Background & Summary

Angina with no obstructive coronary arteries (ANOCA) is increasingly recognized in contemporary populations especially in women, presenting a relatively higher risk for cardiac events, and posing significant management challenges1,2. Patients with ANOCA commonly endure a high burden of symptoms and may experience repeated presentations to multiple healthcare providers before receiving a diagnosis, which may exacerbate anxiety and depression1. Notably, recent research indicates that women with ANOCA are more susceptible to severe myocardial ischemia during periods of mental stress, known as mental stress-induced myocardial ischemia (MSIMI)3,4,5,6. Singular cardiovascular interventions often prove ineffective for MSIMI, necessitating concurrent psychological interventions to improve patient prognosis7. Therefore, accurate differential diagnosis between ANOCA and MSIMI is crucial for customized treatment and management strategies8.

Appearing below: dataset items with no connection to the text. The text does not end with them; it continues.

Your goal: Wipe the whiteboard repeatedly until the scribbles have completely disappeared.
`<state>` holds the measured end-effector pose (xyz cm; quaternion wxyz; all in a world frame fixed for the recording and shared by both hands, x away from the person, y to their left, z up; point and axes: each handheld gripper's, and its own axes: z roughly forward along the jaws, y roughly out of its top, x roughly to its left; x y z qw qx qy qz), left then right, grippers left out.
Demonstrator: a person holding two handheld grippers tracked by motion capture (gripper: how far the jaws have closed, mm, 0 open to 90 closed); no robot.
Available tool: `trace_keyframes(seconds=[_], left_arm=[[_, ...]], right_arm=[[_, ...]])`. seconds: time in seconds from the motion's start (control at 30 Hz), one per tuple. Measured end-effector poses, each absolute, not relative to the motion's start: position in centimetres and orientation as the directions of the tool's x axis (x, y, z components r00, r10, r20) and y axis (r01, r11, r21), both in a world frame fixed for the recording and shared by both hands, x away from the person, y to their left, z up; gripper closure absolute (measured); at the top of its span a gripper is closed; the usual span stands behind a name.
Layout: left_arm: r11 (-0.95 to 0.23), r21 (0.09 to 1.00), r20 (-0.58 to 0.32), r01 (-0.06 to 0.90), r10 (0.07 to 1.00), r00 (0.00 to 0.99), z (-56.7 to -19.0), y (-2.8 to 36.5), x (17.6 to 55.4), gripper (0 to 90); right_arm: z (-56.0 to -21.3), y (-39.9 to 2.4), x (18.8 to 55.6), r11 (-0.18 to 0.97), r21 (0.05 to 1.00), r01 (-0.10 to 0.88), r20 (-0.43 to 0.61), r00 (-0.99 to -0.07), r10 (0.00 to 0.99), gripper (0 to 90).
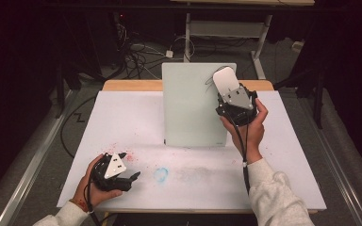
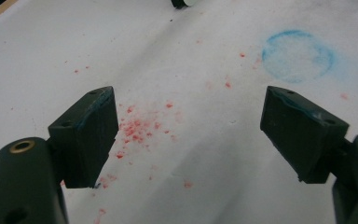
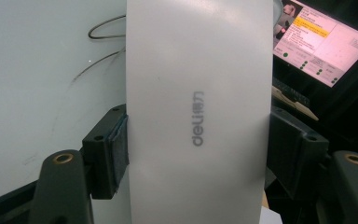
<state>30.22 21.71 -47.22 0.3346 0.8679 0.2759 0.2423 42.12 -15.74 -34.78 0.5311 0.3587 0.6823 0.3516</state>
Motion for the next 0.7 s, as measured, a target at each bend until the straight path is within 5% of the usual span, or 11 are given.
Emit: trace_keyframes(seconds=[0.7], left_arm=[[-0.63,0.708,0.245,0.319,0.644,0.725,-47.2,21.5,30.2,19.6]], right_arm=[[-37.9,-12.4,41.0,0.531,0.84,0.115,-0.497,-0.23,0.837,31.0]])
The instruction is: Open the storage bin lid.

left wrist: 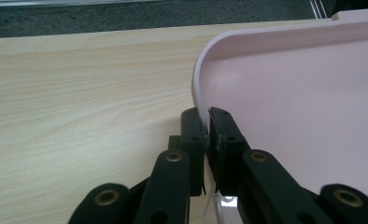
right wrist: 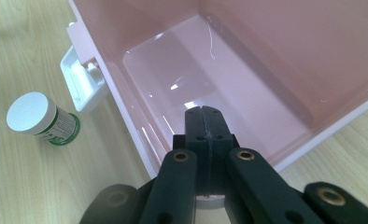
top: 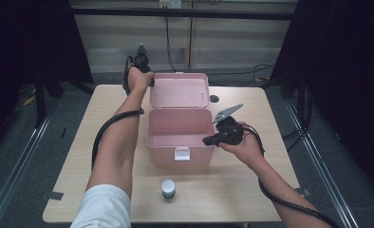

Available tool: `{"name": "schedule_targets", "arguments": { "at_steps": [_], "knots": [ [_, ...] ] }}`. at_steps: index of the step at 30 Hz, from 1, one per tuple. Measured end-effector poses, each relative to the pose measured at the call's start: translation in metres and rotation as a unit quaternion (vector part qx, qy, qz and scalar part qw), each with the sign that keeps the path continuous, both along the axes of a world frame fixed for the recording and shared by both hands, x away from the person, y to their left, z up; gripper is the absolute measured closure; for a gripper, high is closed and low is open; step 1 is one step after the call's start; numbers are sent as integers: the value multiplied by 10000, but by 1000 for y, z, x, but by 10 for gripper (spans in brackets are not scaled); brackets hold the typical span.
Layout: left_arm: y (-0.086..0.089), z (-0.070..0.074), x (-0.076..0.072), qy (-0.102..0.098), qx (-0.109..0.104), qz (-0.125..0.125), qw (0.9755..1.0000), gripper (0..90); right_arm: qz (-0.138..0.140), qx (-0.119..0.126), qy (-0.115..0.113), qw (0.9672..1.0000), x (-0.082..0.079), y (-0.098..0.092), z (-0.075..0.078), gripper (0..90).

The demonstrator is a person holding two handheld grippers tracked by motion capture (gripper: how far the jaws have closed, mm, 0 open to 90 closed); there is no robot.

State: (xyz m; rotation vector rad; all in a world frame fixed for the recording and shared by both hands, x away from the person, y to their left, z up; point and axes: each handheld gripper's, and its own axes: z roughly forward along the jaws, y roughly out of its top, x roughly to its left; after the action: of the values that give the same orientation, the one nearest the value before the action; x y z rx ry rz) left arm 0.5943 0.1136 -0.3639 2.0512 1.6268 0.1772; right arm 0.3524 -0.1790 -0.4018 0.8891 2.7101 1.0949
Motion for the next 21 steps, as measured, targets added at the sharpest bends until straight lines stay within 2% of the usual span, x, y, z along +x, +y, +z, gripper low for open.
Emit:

Despite growing clinical awareness, the diagnosis of these conditions faces significant challenges, especially in resource-intensive primary healthcare settings. This is mainly due to the absence of specific, objective biomarker-based assessments to facilitate differential diagnosis. However, research into ANOCA and MSIMI is hampered by the lack of comprehensive datasets.

In this study, we prospectively recruited 80 female ANOCA patients and 40 age-matched healthy female controls. Each subject underwent three types of mental stress tasks in the laboratory (including mental arithmetic, public speech describing an event that occurred recently and was emotionally upsetting, and task-modified Stroop test) (Fig. 1). ECG data were continuously recorded throughout the entire experimental procedure, including the Rest, Stress, and Recover stages (Fig. 2) while PET/CT imaging, utilizing a 13N-ammonia tracer, was conducted seven minutes into the stress stage to assess myocardial perfusion. Diagnoses labels derived from ECG (by ST depression ≥0.1 mV) and PET/CT (by summed difference score, SDS ≥ 3) were made by experienced experts following established diagnostic guidelines9 (Fig. 1). PET/CT results were considered the gold standard for MSIMI diagnosis10,11,12,13. Physiological tests and blood samples were collected during the preparation period before mental stress tasks.

Fig. 1
figure 1

Flow of participants through the study.

Fig. 2
figure 2

The process of data acquisition.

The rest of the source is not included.